First published anonymously in the notorious “Three Billion Perverts” issue of Félix Guattari’s journal Recherches—banned by French authorities upon its release in 1973—The Screwball Asses was erroneously attributed to Guy Hocquenghem when it was first published in English in 2009. This second edition of that translation, with a new preface by Hocquenghem biographer Antoine Idier that clarifies the different theoretical positions within France’s Front Homosexuel d’Action Révolutionaire, returns the text to its true author: writer, journalist, and activist Christian Maurel.

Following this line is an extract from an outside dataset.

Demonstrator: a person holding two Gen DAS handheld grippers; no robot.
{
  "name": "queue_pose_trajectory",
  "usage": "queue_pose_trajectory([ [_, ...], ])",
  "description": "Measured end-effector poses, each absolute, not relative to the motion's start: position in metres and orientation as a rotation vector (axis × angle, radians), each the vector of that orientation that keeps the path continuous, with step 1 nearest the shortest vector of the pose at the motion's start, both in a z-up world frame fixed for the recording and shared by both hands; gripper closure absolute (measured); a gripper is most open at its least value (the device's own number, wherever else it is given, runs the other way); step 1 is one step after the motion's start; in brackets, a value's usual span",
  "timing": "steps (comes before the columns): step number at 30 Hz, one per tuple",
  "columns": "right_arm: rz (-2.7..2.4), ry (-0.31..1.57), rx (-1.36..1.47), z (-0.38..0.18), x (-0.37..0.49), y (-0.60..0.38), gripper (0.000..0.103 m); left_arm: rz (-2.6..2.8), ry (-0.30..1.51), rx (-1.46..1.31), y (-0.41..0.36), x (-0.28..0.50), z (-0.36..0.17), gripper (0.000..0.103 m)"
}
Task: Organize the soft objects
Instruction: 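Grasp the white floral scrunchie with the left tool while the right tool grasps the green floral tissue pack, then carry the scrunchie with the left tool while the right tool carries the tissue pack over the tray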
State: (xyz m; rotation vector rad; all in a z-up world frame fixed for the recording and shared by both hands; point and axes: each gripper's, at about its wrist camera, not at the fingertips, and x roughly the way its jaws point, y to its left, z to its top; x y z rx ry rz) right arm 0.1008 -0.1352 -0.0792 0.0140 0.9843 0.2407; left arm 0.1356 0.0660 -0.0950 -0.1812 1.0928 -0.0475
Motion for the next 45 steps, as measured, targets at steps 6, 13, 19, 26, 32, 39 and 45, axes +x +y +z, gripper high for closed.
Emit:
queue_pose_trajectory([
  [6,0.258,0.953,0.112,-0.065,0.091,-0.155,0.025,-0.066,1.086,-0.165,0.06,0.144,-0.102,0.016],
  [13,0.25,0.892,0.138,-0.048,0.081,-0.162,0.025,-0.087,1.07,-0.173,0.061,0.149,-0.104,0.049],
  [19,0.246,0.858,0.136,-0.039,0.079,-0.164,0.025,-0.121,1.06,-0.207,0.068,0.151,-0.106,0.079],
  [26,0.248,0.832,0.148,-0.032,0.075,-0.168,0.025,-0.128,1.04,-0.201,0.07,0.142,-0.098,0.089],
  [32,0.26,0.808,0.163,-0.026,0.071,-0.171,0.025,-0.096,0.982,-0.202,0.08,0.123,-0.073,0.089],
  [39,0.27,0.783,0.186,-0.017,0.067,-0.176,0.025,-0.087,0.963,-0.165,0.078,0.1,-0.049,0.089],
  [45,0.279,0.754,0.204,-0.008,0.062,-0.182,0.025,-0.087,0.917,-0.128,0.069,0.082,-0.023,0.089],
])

In this dramatic treatise on erotic desire, Maurel takes on the militant delusions and internal contradictions of the gay-liberation movement. He vivisects not only the stifled mores of bourgeois capitalism, but also the phallocratic concessions of so-called homophiles and, ultimately, the very act of speaking desire. Rejecting any “pure theory” of homosexuality that would figure its “otherness” as revolutionary, Maurel contends that the ruling classes have invented homosexuality as a sexual ghetto, splitting and mutilating desire in the process. It is only when nondesire and the desire of desire are enacted simultaneously through speech and body that homosexuality can finally be sublimated under the true act of “making love.” There are thousands of sexes on earth, according to Maurel, but only one sexual desire. The Screwball Asses is a revelatory disquisition.Christian Maurel (1931–2011) was active in France’s Front Homosexuel d’Action Révolutionaire (Homosexual Front for Revolutionary Action) in the early-to-mid 1970s. He worked as a journalist for the Nouvel Observateur and L’Express, among other venues. In addition to poetry, he published a number of books and articles, including his notorious contribution to early queer theory, The Screwball Asses.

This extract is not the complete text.